What the task asks:
The records that follow must be transcribed exactly, each one in full.

Listed entries:
|---|
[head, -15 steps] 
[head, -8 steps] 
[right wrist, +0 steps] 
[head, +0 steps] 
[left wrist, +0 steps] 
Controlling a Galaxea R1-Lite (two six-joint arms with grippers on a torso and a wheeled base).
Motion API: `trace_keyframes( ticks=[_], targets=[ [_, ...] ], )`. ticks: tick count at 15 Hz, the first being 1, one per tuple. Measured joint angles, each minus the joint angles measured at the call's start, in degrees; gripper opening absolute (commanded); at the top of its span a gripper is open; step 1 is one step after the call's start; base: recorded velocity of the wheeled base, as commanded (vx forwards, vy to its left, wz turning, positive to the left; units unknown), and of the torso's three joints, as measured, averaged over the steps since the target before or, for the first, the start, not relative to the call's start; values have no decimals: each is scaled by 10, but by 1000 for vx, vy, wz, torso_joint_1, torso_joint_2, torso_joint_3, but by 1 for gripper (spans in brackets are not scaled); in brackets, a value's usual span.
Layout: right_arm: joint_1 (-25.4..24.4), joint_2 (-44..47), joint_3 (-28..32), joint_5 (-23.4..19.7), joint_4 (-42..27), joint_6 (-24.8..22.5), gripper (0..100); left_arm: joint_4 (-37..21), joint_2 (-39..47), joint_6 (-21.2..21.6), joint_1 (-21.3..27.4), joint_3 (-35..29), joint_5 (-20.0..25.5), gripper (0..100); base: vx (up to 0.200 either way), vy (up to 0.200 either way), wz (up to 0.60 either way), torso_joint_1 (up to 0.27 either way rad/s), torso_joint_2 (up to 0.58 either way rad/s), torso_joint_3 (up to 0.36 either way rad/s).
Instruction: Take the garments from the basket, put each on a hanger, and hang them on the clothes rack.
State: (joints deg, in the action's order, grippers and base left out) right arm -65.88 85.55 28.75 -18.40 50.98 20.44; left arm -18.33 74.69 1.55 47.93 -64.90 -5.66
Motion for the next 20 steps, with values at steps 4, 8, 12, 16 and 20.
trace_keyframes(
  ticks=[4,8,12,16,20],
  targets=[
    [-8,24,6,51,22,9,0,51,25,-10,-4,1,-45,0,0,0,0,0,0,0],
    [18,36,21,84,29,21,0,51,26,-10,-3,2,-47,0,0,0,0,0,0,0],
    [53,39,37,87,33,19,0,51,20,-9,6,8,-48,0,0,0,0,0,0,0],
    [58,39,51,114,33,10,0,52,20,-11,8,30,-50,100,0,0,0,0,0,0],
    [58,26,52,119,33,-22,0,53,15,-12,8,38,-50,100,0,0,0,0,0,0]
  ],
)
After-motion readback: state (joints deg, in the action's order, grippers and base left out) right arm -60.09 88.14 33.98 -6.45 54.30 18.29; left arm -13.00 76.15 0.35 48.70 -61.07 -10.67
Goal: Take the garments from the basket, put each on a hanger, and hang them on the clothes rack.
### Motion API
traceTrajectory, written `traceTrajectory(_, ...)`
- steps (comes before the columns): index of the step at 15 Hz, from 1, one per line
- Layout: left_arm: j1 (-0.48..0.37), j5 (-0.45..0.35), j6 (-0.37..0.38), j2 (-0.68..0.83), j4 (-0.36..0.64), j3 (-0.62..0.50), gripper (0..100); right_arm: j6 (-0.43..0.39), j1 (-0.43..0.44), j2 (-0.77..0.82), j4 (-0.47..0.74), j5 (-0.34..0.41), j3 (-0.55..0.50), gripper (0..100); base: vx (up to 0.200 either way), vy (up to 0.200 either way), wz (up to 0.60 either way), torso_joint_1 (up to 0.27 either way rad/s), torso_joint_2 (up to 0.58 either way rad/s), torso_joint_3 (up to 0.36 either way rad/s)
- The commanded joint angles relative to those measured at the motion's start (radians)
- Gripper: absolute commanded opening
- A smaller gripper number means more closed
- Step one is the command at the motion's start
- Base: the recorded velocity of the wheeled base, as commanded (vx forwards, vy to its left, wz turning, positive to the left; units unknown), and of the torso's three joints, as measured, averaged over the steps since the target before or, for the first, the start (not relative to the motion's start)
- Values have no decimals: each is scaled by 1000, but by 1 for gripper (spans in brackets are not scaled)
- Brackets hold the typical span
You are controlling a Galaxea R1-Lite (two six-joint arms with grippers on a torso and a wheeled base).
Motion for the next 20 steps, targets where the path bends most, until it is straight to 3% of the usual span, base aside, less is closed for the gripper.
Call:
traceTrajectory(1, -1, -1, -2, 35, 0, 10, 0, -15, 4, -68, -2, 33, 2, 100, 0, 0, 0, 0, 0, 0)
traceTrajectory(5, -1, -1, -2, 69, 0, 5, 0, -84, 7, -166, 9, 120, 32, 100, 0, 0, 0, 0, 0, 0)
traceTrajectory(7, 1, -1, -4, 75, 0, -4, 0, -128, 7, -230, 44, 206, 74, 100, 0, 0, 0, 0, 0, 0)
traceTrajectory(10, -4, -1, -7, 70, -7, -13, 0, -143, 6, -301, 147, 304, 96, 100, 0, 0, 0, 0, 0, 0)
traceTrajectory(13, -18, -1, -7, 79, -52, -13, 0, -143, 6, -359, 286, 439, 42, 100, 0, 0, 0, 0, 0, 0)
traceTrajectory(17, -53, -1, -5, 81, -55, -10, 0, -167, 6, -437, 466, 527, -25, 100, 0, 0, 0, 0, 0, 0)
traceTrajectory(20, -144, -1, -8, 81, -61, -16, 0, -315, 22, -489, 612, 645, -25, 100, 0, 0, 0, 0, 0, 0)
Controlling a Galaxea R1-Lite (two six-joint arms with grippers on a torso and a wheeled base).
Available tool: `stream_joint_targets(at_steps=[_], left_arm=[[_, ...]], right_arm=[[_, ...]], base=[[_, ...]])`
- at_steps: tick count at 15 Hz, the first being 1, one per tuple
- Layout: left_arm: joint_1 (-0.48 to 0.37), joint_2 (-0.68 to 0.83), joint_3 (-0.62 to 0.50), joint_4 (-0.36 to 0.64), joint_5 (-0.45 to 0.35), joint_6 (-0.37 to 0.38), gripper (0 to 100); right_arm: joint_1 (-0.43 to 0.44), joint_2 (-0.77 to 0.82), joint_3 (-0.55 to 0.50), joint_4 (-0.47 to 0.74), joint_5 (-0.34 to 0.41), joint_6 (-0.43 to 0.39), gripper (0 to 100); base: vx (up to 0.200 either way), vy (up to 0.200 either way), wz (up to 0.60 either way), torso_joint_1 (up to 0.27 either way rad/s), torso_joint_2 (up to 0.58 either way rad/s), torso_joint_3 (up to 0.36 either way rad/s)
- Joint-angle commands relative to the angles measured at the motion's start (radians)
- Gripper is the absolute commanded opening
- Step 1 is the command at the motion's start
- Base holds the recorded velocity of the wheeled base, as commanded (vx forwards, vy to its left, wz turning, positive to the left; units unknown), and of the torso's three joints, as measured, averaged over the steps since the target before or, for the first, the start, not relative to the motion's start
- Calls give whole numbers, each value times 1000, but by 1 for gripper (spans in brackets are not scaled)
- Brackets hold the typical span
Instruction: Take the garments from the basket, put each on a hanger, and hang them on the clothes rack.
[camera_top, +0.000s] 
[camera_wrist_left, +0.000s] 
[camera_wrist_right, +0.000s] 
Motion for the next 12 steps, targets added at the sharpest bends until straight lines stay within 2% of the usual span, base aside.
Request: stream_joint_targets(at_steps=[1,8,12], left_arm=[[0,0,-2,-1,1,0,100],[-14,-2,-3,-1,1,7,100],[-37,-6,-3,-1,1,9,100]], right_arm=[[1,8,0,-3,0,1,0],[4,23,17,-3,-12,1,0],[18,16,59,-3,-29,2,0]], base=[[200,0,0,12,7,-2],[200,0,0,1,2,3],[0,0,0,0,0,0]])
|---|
Exercise result:
[head, -15 steps] 
[head, -8 steps] 
[right wrist, +0 steps] 
[head, +0 steps] 
[left wrist, +0 steps] 
Controlling a Galaxea R1-Lite (two six-joint arms with grippers on a torso and a wheeled base).
Motion API: `trace_keyframes( ticks=[_], targets=[ [_, ...] ], )`. ticks: tick count at 15 Hz, the first being 1, one per tuple. Measured joint angles, each minus the joint angles measured at the call's start, in degrees; gripper opening absolute (commanded); at the top of its span a gripper is open; step 1 is one step after the call's start; base: recorded velocity of the wheeled base, as commanded (vx forwards, vy to its left, wz turning, positive to the left; units unknown), and of the torso's three joints, as measured, averaged over the steps since the target before or, for the first, the start, not relative to the call's start; values have no decimals: each is scaled by 10, but by 1000 for vx, vy, wz, torso_joint_1, torso_joint_2, torso_joint_3, but by 1 for gripper (spans in brackets are not scaled); in brackets, a value's usual span.
Layout: right_arm: joint_1 (-25.4..24.4), joint_2 (-44..47), joint_3 (-28..32), joint_5 (-23.4..19.7), joint_4 (-42..27), joint_6 (-24.8..22.5), gripper (0..100); left_arm: joint_4 (-37..21), joint_2 (-39..47), joint_6 (-21.2..21.6), joint_1 (-21.3..27.4), joint_3 (-35..29), joint_5 (-20.0..25.5), gripper (0..100); base: vx (up to 0.200 either way), vy (up to 0.200 either way), wz (up to 0.60 either way), torso_joint_1 (up to 0.27 either way rad/s), torso_joint_2 (up to 0.58 either way rad/s), torso_joint_3 (up to 0.36 either way rad/s).
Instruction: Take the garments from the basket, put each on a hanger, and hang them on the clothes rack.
State: (joints deg, in the action's order, grippers and base left out) right arm -65.88 85.55 28.75 -18.40 50.98 20.44; left arm -18.33 74.69 1.55 47.93 -64.90 -5.66
Motion for the next 20 steps, with values at steps 4, 8, 12, 16 and 20.
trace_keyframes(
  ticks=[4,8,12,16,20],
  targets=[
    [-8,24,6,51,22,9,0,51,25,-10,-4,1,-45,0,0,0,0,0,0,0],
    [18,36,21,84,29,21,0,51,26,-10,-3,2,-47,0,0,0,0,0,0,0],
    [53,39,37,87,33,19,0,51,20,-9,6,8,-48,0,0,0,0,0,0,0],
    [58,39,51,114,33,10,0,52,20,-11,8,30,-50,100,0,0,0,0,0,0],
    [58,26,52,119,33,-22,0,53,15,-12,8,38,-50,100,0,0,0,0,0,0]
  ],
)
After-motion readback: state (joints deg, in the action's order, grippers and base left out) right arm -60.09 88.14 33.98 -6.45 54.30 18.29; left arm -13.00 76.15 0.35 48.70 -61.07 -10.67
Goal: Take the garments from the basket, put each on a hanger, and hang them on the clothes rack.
### Motion API
traceTrajectory, written `traceTrajectory(_, ...)`
- steps (comes before the columns): index of the step at 15 Hz, from 1, one per line
- Layout: left_arm: j1 (-0.48..0.37), j5 (-0.45..0.35), j6 (-0.37..0.38), j2 (-0.68..0.83), j4 (-0.36..0.64), j3 (-0.62..0.50), gripper (0..100); right_arm: j6 (-0.43..0.39), j1 (-0.43..0.44), j2 (-0.77..0.82), j4 (-0.47..0.74), j5 (-0.34..0.41), j3 (-0.55..0.50), gripper (0..100); base: vx (up to 0.200 either way), vy (up to 0.200 either way), wz (up to 0.60 either way), torso_joint_1 (up to 0.27 either way rad/s), torso_joint_2 (up to 0.58 either way rad/s), torso_joint_3 (up to 0.36 either way rad/s)
- The commanded joint angles relative to those measured at the motion's start (radians)
- Gripper: absolute commanded opening
- A smaller gripper number means more closed
- Step one is the command at the motion's start
- Base: the recorded velocity of the wheeled base, as commanded (vx forwards, vy to its left, wz turning, positive to the left; units unknown), and of the torso's three joints, as measured, averaged over the steps since the target before or, for the first, the start (not relative to the motion's start)
- Values have no decimals: each is scaled by 1000, but by 1 for gripper (spans in brackets are not scaled)
- Brackets hold the typical span
You are controlling a Galaxea R1-Lite (two six-joint arms with grippers on a torso and a wheeled base).
Motion for the next 20 steps, targets where the path bends most, until it is straight to 3% of the usual span, base aside, less is closed for the gripper.
Call:
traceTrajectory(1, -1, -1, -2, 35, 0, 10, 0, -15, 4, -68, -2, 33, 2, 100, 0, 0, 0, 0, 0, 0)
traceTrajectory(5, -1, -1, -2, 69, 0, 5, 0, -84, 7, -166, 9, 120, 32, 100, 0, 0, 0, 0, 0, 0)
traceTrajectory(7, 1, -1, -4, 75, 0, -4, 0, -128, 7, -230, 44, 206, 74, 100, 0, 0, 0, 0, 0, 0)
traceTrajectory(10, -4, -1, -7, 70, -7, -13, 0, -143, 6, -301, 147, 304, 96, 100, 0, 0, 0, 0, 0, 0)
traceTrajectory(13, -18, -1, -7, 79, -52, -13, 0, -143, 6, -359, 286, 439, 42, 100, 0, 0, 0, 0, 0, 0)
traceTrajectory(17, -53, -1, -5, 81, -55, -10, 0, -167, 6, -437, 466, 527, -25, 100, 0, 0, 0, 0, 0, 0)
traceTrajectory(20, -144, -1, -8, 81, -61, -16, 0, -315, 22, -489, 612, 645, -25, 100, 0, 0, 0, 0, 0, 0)
Controlling a Galaxea R1-Lite (two six-joint arms with grippers on a torso and a wheeled base).
Available tool: `stream_joint_targets(at_steps=[_], left_arm=[[_, ...]], right_arm=[[_, ...]], base=[[_, ...]])`
- at_steps: tick count at 15 Hz, the first being 1, one per tuple
- Layout: left_arm: joint_1 (-0.48 to 0.37), joint_2 (-0.68 to 0.83), joint_3 (-0.62 to 0.50), joint_4 (-0.36 to 0.64), joint_5 (-0.45 to 0.35), joint_6 (-0.37 to 0.38), gripper (0 to 100); right_arm: joint_1 (-0.43 to 0.44), joint_2 (-0.77 to 0.82), joint_3 (-0.55 to 0.50), joint_4 (-0.47 to 0.74), joint_5 (-0.34 to 0.41), joint_6 (-0.43 to 0.39), gripper (0 to 100); base: vx (up to 0.200 either way), vy (up to 0.200 either way), wz (up to 0.60 either way), torso_joint_1 (up to 0.27 either way rad/s), torso_joint_2 (up to 0.58 either way rad/s), torso_joint_3 (up to 0.36 either way rad/s)
- Joint-angle commands relative to the angles measured at the motion's start (radians)
- Gripper is the absolute commanded opening
- Step 1 is the command at the motion's start
- Base holds the recorded velocity of the wheeled base, as commanded (vx forwards, vy to its left, wz turning, positive to the left; units unknown), and of the torso's three joints, as measured, averaged over the steps since the target before or, for the first, the start, not relative to the motion's start
- Calls give whole numbers, each value times 1000, but by 1 for gripper (spans in brackets are not scaled)
- Brackets hold the typical span
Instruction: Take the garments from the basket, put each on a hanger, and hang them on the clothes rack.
[camera_top, +0.000s] 
[camera_wrist_left, +0.000s] 
[camera_wrist_right, +0.000s] 
Motion for the next 12 steps, targets added at the sharpest bends until straight lines stay within 2% of the usual span, base aside.
Request: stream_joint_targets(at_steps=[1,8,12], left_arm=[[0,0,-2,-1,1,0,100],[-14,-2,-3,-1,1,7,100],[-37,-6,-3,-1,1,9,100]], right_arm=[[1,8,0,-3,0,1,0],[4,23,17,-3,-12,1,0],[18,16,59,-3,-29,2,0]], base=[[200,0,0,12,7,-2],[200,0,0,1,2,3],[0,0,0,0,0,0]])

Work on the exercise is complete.